[Dataset excerpts]
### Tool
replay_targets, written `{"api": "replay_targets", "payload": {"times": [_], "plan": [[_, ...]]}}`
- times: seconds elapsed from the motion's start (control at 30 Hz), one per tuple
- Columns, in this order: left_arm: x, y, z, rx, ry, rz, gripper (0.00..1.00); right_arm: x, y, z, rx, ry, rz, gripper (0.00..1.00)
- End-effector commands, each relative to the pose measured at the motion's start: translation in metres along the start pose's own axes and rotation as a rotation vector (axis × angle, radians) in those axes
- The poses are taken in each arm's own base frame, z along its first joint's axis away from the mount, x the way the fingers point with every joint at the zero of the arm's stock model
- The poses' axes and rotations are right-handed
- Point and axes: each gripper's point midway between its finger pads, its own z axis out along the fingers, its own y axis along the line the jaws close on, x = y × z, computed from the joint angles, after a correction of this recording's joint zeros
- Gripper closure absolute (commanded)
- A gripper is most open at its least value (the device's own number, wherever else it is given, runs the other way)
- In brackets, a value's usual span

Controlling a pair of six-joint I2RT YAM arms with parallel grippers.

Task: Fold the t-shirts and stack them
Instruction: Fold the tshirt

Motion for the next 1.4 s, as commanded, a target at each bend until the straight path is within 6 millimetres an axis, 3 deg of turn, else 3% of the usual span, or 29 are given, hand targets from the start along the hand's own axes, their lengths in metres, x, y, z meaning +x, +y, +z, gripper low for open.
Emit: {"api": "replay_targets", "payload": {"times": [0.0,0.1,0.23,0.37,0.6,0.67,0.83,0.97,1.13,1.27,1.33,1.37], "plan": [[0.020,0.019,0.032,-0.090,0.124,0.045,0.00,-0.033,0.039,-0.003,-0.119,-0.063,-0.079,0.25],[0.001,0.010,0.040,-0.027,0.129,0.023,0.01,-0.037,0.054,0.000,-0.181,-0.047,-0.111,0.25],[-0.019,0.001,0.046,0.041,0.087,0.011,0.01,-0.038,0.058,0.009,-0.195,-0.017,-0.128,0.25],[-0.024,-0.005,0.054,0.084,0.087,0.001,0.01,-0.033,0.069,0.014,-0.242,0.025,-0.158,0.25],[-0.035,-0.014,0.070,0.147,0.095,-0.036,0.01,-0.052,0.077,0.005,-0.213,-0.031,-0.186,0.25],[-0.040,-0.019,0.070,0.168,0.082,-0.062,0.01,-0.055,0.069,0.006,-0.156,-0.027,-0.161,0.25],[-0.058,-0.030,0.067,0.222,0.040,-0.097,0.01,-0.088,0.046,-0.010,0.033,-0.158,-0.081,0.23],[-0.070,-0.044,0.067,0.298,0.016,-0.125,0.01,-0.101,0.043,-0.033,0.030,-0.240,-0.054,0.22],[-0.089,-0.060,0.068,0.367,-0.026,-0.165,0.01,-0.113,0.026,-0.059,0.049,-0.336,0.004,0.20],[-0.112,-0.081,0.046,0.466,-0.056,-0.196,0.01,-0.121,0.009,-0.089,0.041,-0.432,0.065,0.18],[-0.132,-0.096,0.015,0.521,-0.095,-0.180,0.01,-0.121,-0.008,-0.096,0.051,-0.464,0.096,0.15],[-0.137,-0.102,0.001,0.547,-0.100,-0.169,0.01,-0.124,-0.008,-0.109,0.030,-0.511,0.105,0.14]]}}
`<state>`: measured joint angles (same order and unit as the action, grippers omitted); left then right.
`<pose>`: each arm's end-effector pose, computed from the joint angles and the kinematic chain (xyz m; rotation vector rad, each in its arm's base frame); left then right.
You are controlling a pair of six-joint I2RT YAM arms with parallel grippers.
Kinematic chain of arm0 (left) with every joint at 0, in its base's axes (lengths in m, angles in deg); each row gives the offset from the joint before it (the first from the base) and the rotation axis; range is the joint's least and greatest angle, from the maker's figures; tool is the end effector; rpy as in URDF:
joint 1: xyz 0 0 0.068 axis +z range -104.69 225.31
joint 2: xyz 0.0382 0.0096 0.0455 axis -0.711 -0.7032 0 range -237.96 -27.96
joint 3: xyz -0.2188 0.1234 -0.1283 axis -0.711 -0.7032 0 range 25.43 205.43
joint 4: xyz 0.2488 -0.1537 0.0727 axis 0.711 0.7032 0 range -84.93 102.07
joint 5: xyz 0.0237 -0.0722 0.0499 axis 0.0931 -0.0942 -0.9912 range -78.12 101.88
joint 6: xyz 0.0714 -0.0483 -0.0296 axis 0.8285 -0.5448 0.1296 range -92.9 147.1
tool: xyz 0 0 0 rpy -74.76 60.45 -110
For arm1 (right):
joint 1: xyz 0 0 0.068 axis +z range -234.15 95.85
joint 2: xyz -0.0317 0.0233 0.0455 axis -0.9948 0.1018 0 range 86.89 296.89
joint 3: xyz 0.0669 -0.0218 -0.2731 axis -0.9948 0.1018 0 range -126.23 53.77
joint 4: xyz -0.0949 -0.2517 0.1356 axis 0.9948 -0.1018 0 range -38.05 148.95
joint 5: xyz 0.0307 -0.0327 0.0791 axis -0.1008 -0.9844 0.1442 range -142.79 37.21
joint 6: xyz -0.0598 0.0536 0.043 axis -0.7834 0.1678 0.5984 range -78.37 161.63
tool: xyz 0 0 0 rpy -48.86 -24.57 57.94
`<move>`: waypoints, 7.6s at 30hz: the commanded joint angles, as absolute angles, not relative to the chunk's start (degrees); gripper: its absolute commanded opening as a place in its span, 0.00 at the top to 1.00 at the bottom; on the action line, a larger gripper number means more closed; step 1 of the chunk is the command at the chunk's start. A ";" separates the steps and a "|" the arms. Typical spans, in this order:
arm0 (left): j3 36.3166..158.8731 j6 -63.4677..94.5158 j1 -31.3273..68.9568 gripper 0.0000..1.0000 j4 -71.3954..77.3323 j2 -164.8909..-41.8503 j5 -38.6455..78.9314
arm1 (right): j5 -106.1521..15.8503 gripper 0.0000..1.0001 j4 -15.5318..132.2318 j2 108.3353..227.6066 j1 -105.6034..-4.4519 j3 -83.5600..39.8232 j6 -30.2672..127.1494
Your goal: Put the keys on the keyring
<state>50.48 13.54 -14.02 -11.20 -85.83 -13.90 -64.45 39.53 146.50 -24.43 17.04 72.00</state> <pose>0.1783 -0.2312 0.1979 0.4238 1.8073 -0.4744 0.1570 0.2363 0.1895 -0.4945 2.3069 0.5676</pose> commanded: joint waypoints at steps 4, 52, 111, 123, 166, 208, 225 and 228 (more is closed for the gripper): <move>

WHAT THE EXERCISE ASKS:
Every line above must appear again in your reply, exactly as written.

PROBLEM SOLUTION:
### Tool
replay_targets, written `{"api": "replay_targets", "payload": {"times": [_], "plan": [[_, ...]]}}`
- times: seconds elapsed from the motion's start (control at 30 Hz), one per tuple
- Columns, in this order: left_arm: x, y, z, rx, ry, rz, gripper (0.00..1.00); right_arm: x, y, z, rx, ry, rz, gripper (0.00..1.00)
- End-effector commands, each relative to the pose measured at the motion's start: translation in metres along the start pose's own axes and rotation as a rotation vector (axis × angle, radians) in those axes
- The poses are taken in each arm's own base frame, z along its first joint's axis away from the mount, x the way the fingers point with every joint at the zero of the arm's stock model
- The poses' axes and rotations are right-handed
- Point and axes: each gripper's point midway between its finger pads, its own z axis out along the fingers, its own y axis along the line the jaws close on, x = y × z, computed from the joint angles, after a correction of this recording's joint zeros
- Gripper closure absolute (commanded)
- A gripper is most open at its least value (the device's own number, wherever else it is given, runs the other way)
- In brackets, a value's usual span

Controlling a pair of six-joint I2RT YAM arms with parallel grippers.

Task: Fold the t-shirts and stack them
Instruction: Fold the tshirt

Motion for the next 1.4 s, as commanded, a target at each bend until the straight path is within 6 millimetres an axis, 3 deg of turn, else 3% of the usual span, or 29 are given, hand targets from the start along the hand's own axes, their lengths in metres, x, y, z meaning +x, +y, +z, gripper low for open.
Emit: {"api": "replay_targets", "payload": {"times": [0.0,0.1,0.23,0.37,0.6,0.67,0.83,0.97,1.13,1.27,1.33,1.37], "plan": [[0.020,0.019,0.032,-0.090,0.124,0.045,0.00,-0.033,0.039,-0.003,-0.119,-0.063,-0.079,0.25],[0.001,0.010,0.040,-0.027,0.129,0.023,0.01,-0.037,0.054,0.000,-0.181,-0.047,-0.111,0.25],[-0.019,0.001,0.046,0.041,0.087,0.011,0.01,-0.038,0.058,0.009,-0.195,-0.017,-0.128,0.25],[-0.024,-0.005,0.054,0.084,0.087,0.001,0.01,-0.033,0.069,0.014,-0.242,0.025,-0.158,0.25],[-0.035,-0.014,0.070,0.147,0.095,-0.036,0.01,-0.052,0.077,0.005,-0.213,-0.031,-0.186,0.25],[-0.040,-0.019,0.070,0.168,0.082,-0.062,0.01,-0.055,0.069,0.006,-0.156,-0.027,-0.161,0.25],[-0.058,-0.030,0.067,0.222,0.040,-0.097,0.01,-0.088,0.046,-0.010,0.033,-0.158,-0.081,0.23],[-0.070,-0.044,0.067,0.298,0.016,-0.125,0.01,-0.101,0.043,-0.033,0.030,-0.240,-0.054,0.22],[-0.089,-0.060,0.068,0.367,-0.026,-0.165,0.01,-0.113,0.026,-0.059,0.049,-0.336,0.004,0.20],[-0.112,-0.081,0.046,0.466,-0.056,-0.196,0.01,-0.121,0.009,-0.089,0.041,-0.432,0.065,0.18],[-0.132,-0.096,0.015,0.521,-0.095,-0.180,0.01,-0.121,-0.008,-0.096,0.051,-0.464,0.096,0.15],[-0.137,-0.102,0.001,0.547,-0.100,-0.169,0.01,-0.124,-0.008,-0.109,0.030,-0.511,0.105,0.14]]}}
`<state>`: measured joint angles (same order and unit as the action, grippers omitted); left then right.
`<pose>`: each arm's end-effector pose, computed from the joint angles and the kinematic chain (xyz m; rotation vector rad, each in its arm's base frame); left then right.
You are controlling a pair of six-joint I2RT YAM arms with parallel grippers.
Kinematic chain of arm0 (left) with every joint at 0, in its base's axes (lengths in m, angles in deg); each row gives the offset from the joint before it (the first from the base) and the rotation axis; range is the joint's least and greatest angle, from the maker's figures; tool is the end effector; rpy as in URDF:
joint 1: xyz 0 0 0.068 axis +z range -104.69 225.31
joint 2: xyz 0.0382 0.0096 0.0455 axis -0.711 -0.7032 0 range -237.96 -27.96
joint 3: xyz -0.2188 0.1234 -0.1283 axis -0.711 -0.7032 0 range 25.43 205.43
joint 4: xyz 0.2488 -0.1537 0.0727 axis 0.711 0.7032 0 range -84.93 102.07
joint 5: xyz 0.0237 -0.0722 0.0499 axis 0.0931 -0.0942 -0.9912 range -78.12 101.88
joint 6: xyz 0.0714 -0.0483 -0.0296 axis 0.8285 -0.5448 0.1296 range -92.9 147.1
tool: xyz 0 0 0 rpy -74.76 60.45 -110
For arm1 (right):
joint 1: xyz 0 0 0.068 axis +z range -234.15 95.85
joint 2: xyz -0.0317 0.0233 0.0455 axis -0.9948 0.1018 0 range 86.89 296.89
joint 3: xyz 0.0669 -0.0218 -0.2731 axis -0.9948 0.1018 0 range -126.23 53.77
joint 4: xyz -0.0949 -0.2517 0.1356 axis 0.9948 -0.1018 0 range -38.05 148.95
joint 5: xyz 0.0307 -0.0327 0.0791 axis -0.1008 -0.9844 0.1442 range -142.79 37.21
joint 6: xyz -0.0598 0.0536 0.043 axis -0.7834 0.1678 0.5984 range -78.37 161.63
tool: xyz 0 0 0 rpy -48.86 -24.57 57.94
`<move>`: waypoints, 7.6s at 30hz: the commanded joint angles, as absolute angles, not relative to the chunk's start (degrees); gripper: its absolute commanded opening as a place in its span, 0.00 at the top to 1.00 at the bottom; on the action line, a larger gripper number means more closed; step 1 of the chunk is the command at the chunk's start. A ";" separates the steps and a "|" the arms. Typical spans, in this order:
arm0 (left): j3 36.3166..158.8731 j6 -63.4677..94.5158 j1 -31.3273..68.9568 gripper 0.0000..1.0000 j4 -71.3954..77.3323 j2 -164.8909..-41.8503 j5 -38.6455..78.9314
arm1 (right): j5 -106.1521..15.8503 gripper 0.0000..1.0001 j4 -15.5318..132.2318 j2 108.3353..227.6066 j1 -105.6034..-4.4519 j3 -83.5600..39.8232 j6 -30.2672..127.1494
Your goal: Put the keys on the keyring
<state>50.48 13.54 -14.02 -11.20 -85.83 -13.90 -64.45 39.53 146.50 -24.43 17.04 72.00</state> <pose>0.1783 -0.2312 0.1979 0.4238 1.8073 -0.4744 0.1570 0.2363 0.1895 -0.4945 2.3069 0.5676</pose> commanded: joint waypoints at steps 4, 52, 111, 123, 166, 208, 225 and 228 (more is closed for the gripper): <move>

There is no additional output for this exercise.